This article will discuss Robotune, an iOS vocal processing App(lication) built with Csound. Background and motivation will be discussed, followed by an overview of the App. The CSD file used to process the audio input will then be walked through, with notable code excerpts highlighted. iOS programming will then be considered before the article is concluded. An experiential approach is taken to the article, reflecting on the primarily 'trial and error' approach taken to the development of the App. Source code is available on GitHub RoboTune GitHub, the App is currently also available on the Appstore RoboTune Appstore.
Context: Teaching Csound
The initial work for this App was completed as an example of the versatility and power of Csound for a module in Audio Programming delivered specifically to Sound Engineering students. The intention was to break down the common production technique of 'tuning' a vocal to first principles. This helped in the analysis of the effect and was intended to introduce Csound in an approachable, audience specific manner.
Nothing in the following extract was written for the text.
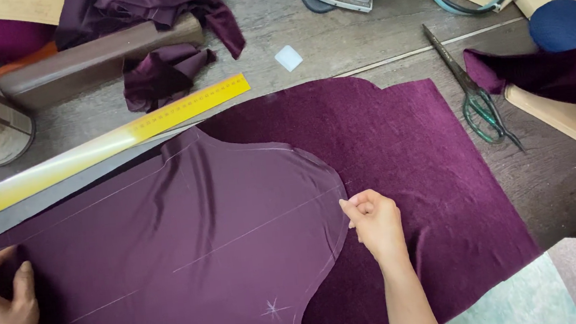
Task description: The person aligns a transparent pattern piece on a large sheet of dark purple fabric. They use a yellow ruler and a white marking tool to trace lines onto the fabric. Finally, they use a pair of scissors to cut the fabric along the marked lines.
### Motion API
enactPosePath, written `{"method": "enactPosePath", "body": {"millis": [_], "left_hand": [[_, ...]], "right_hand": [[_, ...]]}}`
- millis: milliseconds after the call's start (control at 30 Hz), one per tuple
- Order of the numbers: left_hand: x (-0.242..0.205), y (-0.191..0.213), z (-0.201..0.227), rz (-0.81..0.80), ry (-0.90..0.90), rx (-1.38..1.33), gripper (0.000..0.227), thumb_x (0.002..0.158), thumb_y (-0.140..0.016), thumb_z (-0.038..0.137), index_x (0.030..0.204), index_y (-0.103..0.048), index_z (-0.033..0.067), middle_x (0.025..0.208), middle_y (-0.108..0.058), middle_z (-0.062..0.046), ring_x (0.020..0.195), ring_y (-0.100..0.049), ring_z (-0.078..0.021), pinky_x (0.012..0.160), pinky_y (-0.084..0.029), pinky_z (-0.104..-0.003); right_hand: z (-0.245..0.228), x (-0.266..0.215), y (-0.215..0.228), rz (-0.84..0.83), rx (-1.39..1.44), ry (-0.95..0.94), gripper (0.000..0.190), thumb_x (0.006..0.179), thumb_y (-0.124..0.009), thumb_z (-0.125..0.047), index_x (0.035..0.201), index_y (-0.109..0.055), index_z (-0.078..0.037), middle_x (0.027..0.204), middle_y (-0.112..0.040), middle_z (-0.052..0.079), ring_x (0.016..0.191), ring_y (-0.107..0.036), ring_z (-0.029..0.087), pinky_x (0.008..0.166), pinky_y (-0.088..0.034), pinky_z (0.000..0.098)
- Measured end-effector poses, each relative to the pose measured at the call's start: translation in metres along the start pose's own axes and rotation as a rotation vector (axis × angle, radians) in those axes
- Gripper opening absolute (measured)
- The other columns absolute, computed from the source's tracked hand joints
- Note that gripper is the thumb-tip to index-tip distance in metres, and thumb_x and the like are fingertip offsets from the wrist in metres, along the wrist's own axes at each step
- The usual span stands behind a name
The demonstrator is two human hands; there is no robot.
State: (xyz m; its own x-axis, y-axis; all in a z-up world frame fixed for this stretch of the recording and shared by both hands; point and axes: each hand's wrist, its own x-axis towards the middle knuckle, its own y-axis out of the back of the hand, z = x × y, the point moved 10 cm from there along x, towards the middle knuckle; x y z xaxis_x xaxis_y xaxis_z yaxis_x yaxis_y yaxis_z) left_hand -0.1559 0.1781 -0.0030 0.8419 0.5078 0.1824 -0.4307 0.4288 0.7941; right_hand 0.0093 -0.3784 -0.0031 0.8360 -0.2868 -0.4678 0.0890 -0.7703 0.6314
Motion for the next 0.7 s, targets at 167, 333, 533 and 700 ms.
{"method": "enactPosePath", "body": {"millis": [167,333,533,700], "left_hand": [[-0.001,-0.002,-0.006,0.0,-0.012,-0.002,0.029,0.102,-0.06,-0.001,0.128,-0.064,-0.011,0.13,-0.05,-0.028,0.126,-0.047,-0.0375,0.112,-0.034,-0.045],[0.0,-0.007,0.011,0.033,-0.048,0.194,0.035,0.101,-0.066,0.008,0.133,-0.067,-0.0064,0.128,-0.056,-0.027,0.118,-0.055,-0.0386,0.104,-0.043,-0.047],[0.008,-0.041,0.161,-0.012,-0.355,0.29,0.035,0.083,-0.069,0.016,0.116,-0.069,0.0035,0.123,-0.068,-0.019,0.113,-0.063,-0.0369,0.1,-0.048,-0.047],[-0.012,-0.114,0.233,-0.167,-0.581,0.289,0.061,0.085,-0.058,0.043,0.139,-0.048,0.0159,0.15,-0.043,-0.008,0.139,-0.038,-0.0304,0.11,-0.027,-0.06]], "right_hand": [[0.008,0.006,-0.001,0.014,0.015,0.024,0.019,0.084,-0.072,-0.023,0.074,-0.062,-0.01,0.053,-0.062,0.004,0.033,-0.041,0.012,0.038,-0.035,0.0263],[-0.003,-0.003,0.003,0.004,-0.041,0.006,0.018,0.084,-0.071,-0.024,0.08,-0.06,-0.011,0.055,-0.066,0.005,0.035,-0.043,0.012,0.046,-0.042,0.0263],[-0.059,-0.028,-0.004,0.312,-0.163,0.412,0.01,0.083,-0.064,-0.028,0.087,-0.067,-0.019,0.084,-0.068,-0.003,0.071,-0.063,0.015,0.07,-0.048,0.0337],[-0.119,-0.07,-0.097,0.011,-0.382,0.903,0.048,0.097,-0.041,-0.031,0.139,-0.045,-0.006,0.15,-0.038,0.011,0.141,-0.028,0.037,0.112,-0.015,0.0591]]}}
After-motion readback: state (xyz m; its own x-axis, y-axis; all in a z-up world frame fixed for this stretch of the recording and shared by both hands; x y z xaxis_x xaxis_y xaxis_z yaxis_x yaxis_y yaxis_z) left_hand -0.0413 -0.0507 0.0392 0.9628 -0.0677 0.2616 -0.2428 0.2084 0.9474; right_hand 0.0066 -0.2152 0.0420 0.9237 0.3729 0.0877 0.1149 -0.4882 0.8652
Subsequently, a more academic module was required in the area. The iOS aspect was thus introduced to illustrate the power of the Csound API. Contemporary vocal processing was also chosen for the broad educational benefit of the algorithms involved; discussion of audio programming, spectral processing, digital signal processing, acousics, psychoacoustics, music production and music theory are all contextually relevant.
Preliminary Work: Critical Listening
In arriving at the effects and algorithms required, a period of critical listening was embarked upon. Contemporary tools for vocal processing were investigated, as well as their application by contemporary artists. Of particular note at the time were compositions/performances by artists such as Volcano Choir and Kimbra ; proprietary, relatively expensive hardware and software appears to be used here. Robotune aims to offer similar effects with some novel additions and eccentricities, as well as an intuitive, immediate experience. Both advanced and casual users should ideally have a positive experience with the App.
References suggest pitch effects, harmonisation, delays, reverbs and looping as the main processes involved.
II. App Design and Use
The App user is immediately presented with a screen of presets. These highlight a number of optimal settings. Presets can also be stored here. On this screen and throughout, contextual help is available.
The second user area allows for alterations to be made to the source, harmony voices and effects; it is accessed to the right of the presets page.
Finally, on the left of the presets area, loops can be recorded and played back. The short video below illustrates the sound world of the App.
Note a relatively high value for
ksmps is used, to avoid dropouts in the realtime environment intended.
Global variables are used as virtual 'patch cords'.
chnget is used throughout to obtain values from the UI.
UDOs make up a significant portion of the file. The first is the main processing instrument. Optimisation is focused upon anywhere that is possible. For example, intensive processing, such as spectral processes are bypassed whenever possible, as user preferences suggest.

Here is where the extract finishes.